Doomed To Succeed, by Dennis Ross, is an extraordinary book for anyone that wants to understand how US Presidents from Truman through Obama have reacted toward Israel, its policies, and the reasoning behind them. Dennis Ross has been a direct participant in shaping U.S. policy toward the Middle East, and Israel specifically, for nearly thirty years, participating in two Republican and two Democratic administrations. This is not a history of Arab-Israeli peace efforts but rather a discussion of the evolution of Israeli-American diplomatic relations.

One of the most important points to be made in the book is that Presidents, such as Eisenhower, Nixon, Carter, Bush 41, and Obama, were not successful when they chose to redefine the relationship with Israel in order to gain with the Arabs. Yet, those Presidents who cooperated with Israel did not have the expected negative fallout with the Arab countries. Ross emphasizes in the book, “As the scope of US strategic and military cooperation with Israel has grown to unprecedented levels, the US presence in a number of Arab Gulf states has also dramatically increased.”

He directly noted, that the recent Iran Deal is the perfect example. “What I say in the book is that the Arab leaders are focused on their regional rivals who see it as a direct threat to their security and survival: Egypt in the 1950s and 1960s, Saddam and Gaddafi the 1970s and 1980s, and today with the Iranians. Specifically the sanction relief that will allow them more resources to cause trouble.”

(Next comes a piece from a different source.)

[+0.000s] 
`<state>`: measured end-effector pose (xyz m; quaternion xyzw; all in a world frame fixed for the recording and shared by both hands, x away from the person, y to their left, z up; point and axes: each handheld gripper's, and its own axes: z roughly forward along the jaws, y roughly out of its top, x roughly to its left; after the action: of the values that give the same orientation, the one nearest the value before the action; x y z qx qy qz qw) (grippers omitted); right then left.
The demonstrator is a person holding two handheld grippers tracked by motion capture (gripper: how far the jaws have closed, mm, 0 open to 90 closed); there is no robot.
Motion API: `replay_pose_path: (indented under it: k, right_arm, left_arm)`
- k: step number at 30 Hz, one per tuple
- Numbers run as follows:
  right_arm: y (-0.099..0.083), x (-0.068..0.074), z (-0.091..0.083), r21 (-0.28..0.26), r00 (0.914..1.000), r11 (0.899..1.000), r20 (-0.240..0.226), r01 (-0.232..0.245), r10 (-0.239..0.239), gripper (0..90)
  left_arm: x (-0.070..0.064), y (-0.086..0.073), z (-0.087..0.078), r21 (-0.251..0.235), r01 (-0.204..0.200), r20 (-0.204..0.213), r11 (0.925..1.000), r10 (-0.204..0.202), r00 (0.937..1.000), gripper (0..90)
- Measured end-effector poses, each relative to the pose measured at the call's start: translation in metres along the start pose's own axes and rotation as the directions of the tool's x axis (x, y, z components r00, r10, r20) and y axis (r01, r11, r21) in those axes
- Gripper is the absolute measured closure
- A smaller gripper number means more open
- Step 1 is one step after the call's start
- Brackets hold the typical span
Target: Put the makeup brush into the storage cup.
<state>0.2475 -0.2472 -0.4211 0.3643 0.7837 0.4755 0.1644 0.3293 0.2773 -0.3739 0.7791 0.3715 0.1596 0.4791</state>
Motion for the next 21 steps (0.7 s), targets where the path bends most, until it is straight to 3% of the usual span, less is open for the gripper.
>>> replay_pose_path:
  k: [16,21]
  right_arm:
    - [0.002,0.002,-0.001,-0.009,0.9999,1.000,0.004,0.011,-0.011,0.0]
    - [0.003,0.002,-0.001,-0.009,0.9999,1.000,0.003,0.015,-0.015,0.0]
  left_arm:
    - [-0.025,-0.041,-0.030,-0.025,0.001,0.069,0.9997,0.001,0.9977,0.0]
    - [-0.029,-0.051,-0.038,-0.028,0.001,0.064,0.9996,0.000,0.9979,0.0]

He also makes an interesting premise, that the Palestinian issue is not a priority for the Arab leaders. Unlike President Obama, who according to Ross, “sees the Palestinians as too weak to criticize and therefore reserves his criticism for Israel. The problem is when you give them a pass it becomes difficult for them to compromise because they also see themselves as the victim. If you always give them a pass and never hold them accountable why would they change their behavior? I remember commenting, if they are too weak to be criticized, to weak to be held accountable, then they are too weak to have a state. Those in this administration that feel that there must be a peace accord between the Palestinians and Israelis do not understand that nothing is going to change what is happening in Syria, or with ISIS.”

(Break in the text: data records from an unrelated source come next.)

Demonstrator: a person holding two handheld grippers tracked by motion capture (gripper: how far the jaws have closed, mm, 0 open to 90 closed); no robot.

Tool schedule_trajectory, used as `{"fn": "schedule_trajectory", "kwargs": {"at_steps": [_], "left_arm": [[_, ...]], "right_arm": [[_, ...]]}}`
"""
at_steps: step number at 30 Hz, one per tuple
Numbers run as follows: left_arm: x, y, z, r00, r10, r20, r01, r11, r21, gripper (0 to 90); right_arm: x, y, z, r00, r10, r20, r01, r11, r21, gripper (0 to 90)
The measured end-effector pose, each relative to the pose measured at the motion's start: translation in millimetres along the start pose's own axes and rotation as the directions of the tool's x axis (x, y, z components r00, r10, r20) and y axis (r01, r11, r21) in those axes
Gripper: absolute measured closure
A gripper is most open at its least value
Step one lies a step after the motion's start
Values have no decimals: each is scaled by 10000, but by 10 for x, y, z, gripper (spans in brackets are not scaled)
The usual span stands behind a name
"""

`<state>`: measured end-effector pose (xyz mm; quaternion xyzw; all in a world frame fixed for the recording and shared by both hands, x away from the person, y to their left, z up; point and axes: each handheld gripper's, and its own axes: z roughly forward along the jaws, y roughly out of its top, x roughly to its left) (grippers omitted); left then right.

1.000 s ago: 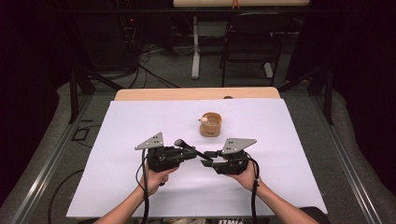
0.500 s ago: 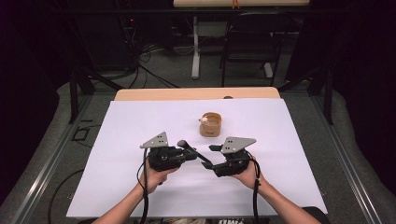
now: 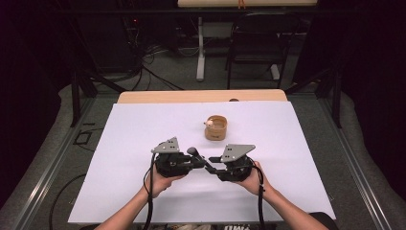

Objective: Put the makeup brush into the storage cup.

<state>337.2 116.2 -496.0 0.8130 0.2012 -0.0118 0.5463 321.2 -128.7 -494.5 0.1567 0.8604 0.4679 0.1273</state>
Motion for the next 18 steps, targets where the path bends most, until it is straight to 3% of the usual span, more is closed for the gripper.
{"fn": "schedule_trajectory", "kwargs": {"at_steps": [10,18], "left_arm": [[-25,7,33,9997,165,185,-168,9998,135,779],[-26,6,33,9994,199,266,-201,9998,62,772]], "right_arm": [[30,2,47,9997,-221,-132,226,9990,389,770],[32,-5,54,9995,-169,-284,179,9992,365,790]]}}
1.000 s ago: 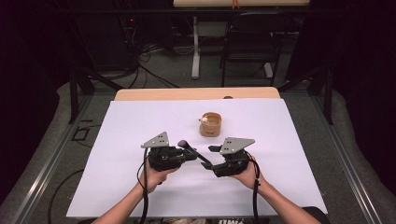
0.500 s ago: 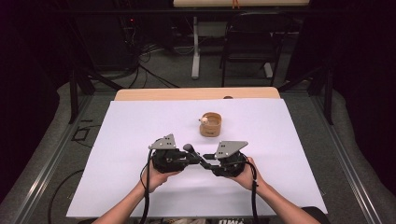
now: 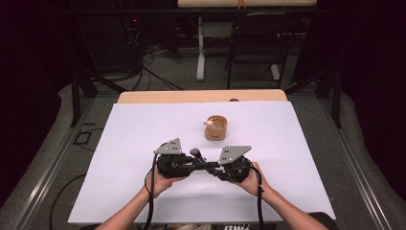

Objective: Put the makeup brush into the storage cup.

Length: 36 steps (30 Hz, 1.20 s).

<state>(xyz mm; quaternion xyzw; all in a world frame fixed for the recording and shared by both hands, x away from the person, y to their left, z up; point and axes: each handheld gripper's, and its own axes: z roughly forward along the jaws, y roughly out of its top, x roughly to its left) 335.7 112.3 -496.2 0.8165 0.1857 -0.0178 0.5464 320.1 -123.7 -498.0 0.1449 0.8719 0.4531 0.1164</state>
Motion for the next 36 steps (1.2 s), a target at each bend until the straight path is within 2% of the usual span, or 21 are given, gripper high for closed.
{"fn": "schedule_trajectory", "kwargs": {"at_steps": [2,8,12,14,17,22,23,30,36], "left_arm": [[7,0,-4,10000,-4,39,4,10000,-18,731],[13,-12,-15,10000,-67,58,65,9997,234,517],[21,-21,-60,9998,-1,-196,6,9997,241,346],[24,-31,-94,9997,50,-256,-45,9998,189,287],[35,-58,-140,9984,104,-556,-95,9998,162,215],[60,-100,-245,9954,198,-942,-183,9997,159,154],[65,-107,-273,9942,243,-1050,-228,9996,153,146],[82,-127,-421,9871,305,-1571,-312,9995,-21,66],[106,-161,-500,9825,160,-1855,-184,9998,-108,8]], "right_arm": [[-2,-4,-3,10000,66,-7,-66,10000,-58,791],[-18,-26,-15,9997,235,41,-234,9996,-162,791],[-35,-41,-30,9995,313,55,-312,9992,-256,791],[-49,-45,-49,9993,357,75,-355,9989,-302,791],[-72,-52,-78,9990,423,116,-418,9984,-392,791],[-109,-63,-122,9982,581,151,-571,9967,-585,791],[-114,-63,-137,9983,562,170,-553,9972,-494,791],[-156,-73,-210,9970,710,299,-680,9934,-927,790],[-208,-92,-307,9950,915,406,-855,9879,-1295,790]]}}
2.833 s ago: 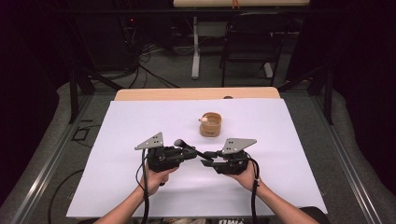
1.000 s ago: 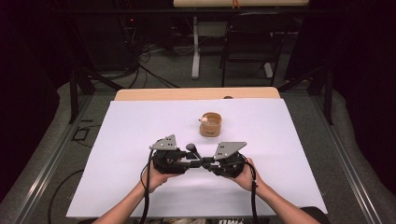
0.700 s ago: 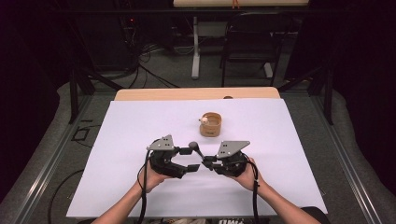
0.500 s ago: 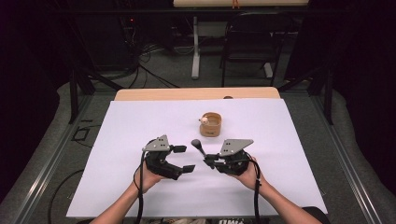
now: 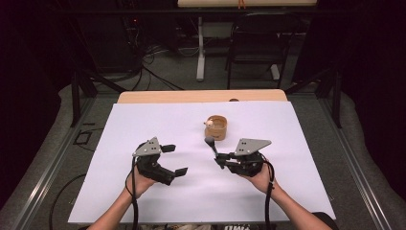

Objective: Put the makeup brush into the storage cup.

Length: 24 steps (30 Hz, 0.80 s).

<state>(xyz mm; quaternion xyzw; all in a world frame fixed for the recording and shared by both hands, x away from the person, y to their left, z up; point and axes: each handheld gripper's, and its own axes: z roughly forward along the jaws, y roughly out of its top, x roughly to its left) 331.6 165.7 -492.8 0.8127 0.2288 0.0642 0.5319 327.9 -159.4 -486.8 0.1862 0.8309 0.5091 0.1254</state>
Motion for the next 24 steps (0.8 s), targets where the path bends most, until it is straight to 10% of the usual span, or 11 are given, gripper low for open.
{"fn": "schedule_trajectory", "kwargs": {"at_steps": [24], "left_arm": [[85,-219,-176,9991,-170,-381,170,9999,-6,0]], "right_arm": [[-165,17,-241,9967,487,646,-424,9945,-955,791]]}}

In reading this book people will learn how the different Presidents have reacted towards the relationship with Israel. For example, JFK was the first President to sell arms and talk about the special relationship, Eisenhower and LBJ were preoccupied with other events such as the Cold War and Vietnam, and that the reason Nixon supplied Israel with arms on the eighth day of the Yom Kippur War was because no cease fire was accepted, the Russians were resupplying Egypt and Syria, and he did not want it to be seen in the context as Soviet arms defeating US arms. The chapter on Bill Clinton is also very insightful in that Ross sees this President as the only one who “did not see Israel as a problem and refused to have public discourse with Israel.”

Ross explains Doomed To Succeed is an appropriate title, “Although we may have differences from time to time what binds us is so much stronger than what divides us. Our relationship is rooted in shared values of being governed by the rule of law, civil liberties, separation of powers, freedom of speech, freedom of assembly, and respect for gay rights and women rights. There is no other country like Israel in the Middle East. It has retained its democratic character even with all the threats it faces.”

This book is a must read for anyone interested in understanding the US-Israel relationship. Doomed to Succeed offers compelling advice for how to understand the priorities of Arab leaders, Israel, and how future administrations might best shape U.S. policy in that light.